### Assignment
State how many lines in the listing below include the word "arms", and add nothing besides the number.

### Supplied information
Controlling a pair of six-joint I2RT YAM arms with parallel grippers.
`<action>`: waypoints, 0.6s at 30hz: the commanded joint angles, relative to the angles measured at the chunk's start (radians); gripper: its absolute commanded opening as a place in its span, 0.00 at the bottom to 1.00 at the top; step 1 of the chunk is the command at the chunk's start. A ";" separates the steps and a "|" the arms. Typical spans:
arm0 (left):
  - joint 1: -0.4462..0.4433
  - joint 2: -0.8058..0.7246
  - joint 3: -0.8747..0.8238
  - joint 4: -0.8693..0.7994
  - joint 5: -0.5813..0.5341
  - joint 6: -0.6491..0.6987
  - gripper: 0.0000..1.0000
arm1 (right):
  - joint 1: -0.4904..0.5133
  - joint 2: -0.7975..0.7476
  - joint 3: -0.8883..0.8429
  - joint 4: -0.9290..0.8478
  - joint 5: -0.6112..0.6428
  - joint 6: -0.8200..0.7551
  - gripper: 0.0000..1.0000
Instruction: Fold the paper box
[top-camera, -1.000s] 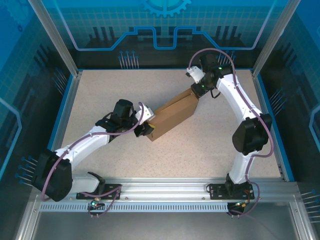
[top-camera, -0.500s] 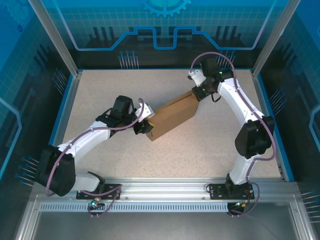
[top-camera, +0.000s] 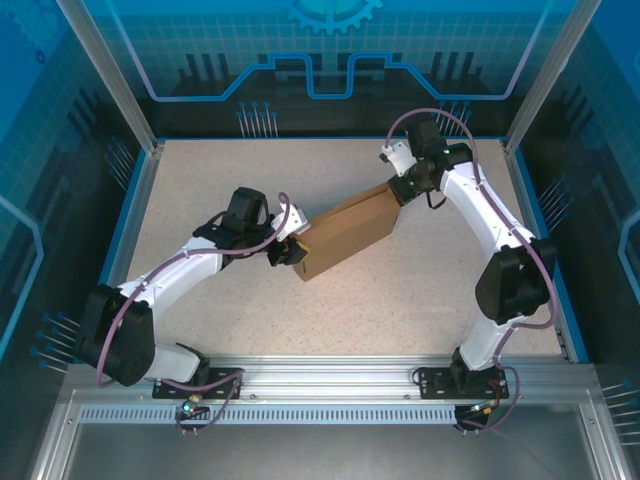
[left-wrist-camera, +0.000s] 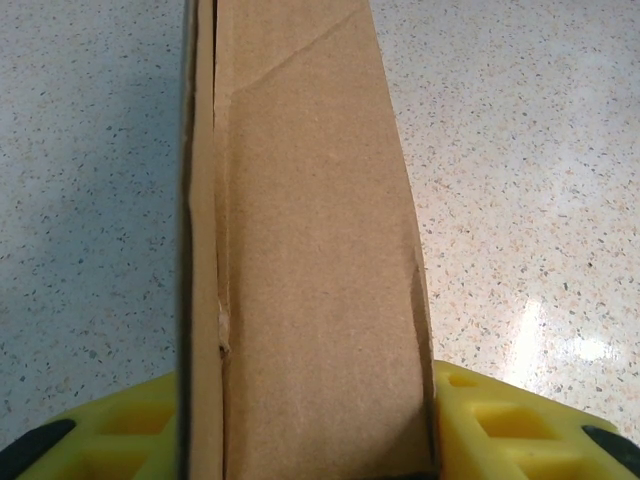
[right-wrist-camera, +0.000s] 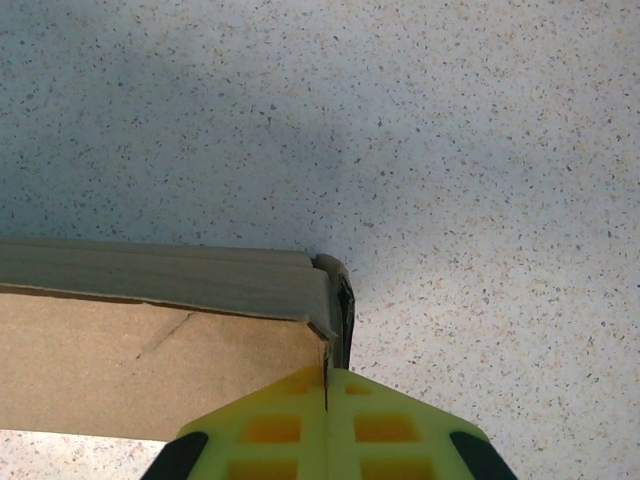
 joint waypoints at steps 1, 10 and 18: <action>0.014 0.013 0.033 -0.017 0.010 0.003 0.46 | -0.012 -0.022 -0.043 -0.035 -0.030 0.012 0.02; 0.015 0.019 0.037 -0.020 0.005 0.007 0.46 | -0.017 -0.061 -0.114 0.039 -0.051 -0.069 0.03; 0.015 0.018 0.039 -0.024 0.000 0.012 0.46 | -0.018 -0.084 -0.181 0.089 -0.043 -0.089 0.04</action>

### Response below
2